THere is growing concern for HPV vaccination for all people especially the women of reproductive age. Human Pappiloma Virus is the causal agent for cancer of the cervix in females and genital warts in both sexes. Though the virus can be acquired through casual contact, the types causing genital infections are mostly transmitted through sexual intercourse. The vaccines linked to the HPV virus are Gardasil and Cervarix. They are effective in preventing the two strains of HPV (HPV-16 and HPV-18) that are linked to most of the cervical cancer. Cancer cases are difficult to treat, but prevention is fruitful and successful (National Network for Immunization Information, 2010). There are ample rationales as to why the vaccination should be carried on not only nationally, but also worldwide.
The population of the world under the invasion of cervical cancer is increasing with each year. HPV virus is linked to the increase in the population of individuals with oral and neck cancers due to the increase in instances of oral sex. With the vaccine having been proofed to combat to prevent over 80% of cervical cancer cases, it use will help to decline the cases of cancer in the world. In the United State, about 10,000 women are established to have cervical cancer each year and out of these, 3700 die (Public Health Agency of Canada, 2010).
In the United State of America, the General Assembly, in 2007, agreed to ensure that all girls are vaccinated with the HPV vaccine before entering their sixth grade. On the same vein, the medics have campaigned for vaccination of girls and boys at the age of 11-12 years for better protection. The pre-teen age is preferred so as to help the person develop immunity before first sexual contact. The vaccine is administered thrice over a period of 6 months. However, where the girls get the two vaccines i.e. Gardasil and Cervarix, boys are vaccinated with Gardasil only to prevent warts and anal cancer. This will also reduce the prevalence of carrier host among the men. This is a consolidated view that should be supported by individuals who have the interest of the next generation at heart. Having the law in place and the positivity of the vaccine, it is thus essential to support the continuation of vaccination to eradicate the conditions caused by the HPV virus (National Network for Immunization Information, 2010).
The numbers of adverse effects associated with the vaccine are insignificant (Colgrove, 2006).
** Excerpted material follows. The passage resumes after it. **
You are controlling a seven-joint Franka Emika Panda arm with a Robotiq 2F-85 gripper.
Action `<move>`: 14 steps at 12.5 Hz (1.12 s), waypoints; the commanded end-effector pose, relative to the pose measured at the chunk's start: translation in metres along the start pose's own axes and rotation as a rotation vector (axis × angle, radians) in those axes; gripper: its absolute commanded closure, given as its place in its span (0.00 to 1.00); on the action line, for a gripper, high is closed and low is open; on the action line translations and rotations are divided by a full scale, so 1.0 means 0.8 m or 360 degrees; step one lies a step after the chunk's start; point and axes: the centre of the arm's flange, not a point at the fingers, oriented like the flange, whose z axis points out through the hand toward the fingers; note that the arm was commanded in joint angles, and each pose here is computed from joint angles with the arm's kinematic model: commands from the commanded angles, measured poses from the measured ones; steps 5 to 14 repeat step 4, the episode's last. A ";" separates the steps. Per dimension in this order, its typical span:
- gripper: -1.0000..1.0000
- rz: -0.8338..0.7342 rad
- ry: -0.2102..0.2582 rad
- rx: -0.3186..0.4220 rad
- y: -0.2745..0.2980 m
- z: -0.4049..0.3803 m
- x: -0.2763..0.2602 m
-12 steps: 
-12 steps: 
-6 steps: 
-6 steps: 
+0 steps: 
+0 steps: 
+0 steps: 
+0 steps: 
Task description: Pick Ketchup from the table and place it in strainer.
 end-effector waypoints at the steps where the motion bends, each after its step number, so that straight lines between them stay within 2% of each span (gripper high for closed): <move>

There are not lives threatening cases that have been reported to have arisen from the vaccines administration. Therefore, the risk associated with failure to receive the vaccine and the associated adverse effect after receiving vaccination cannot be compared. This proves the point that the vaccine should be made mandatory to help to reduce the cases of infection. It is worth noting that the vaccine is effective before acquiring the virus; otherwise, it does not help to prevent the cancer in already infected individual (Public Health Agency of Canada, 2010). This is the reason why immunizing the women before they are sexually active is crucial.
There are fears of miss behaving where women who have received the vaccine are feared to be immoral. However, these claims have not been proven and are thus just speculation and social misguide. According to sociologist Fitzgerald (2009), the benefits of implementing the program outweigh the social speculation of immorality. The number of individuals benefiting from the program exceeds those who can be misguided to engage in unsafe sex, in that name of being protected. The vaccination is only meant to prevent strains of HPV but not all sexually transmitted diseases. Therefore, counseling on safe sex and single sex partner is also recommended (Colgrove, 2006).
The cost of the vaccination has been reduced through offering the vaccine in school. The school vaccination program ensures that the vaccine is offered in combination with other vaccines, hence, reduce cost. Moreover, with time, the diseases caused by the virus will reduce hence saving the population the financial burden of managing these diseases. Diseases that will reduce with HPV vaccination, include genital warts, cervical cancer, vaginal cancer, vulvar cancers, neck and oral cancers (Constantine & Jerman, 2007).
The above points show the reason why the vaccine should be supported. In all angles of the society set up; politically, economically, socially, religiously and culturally, the vaccination will amount to significant benefits.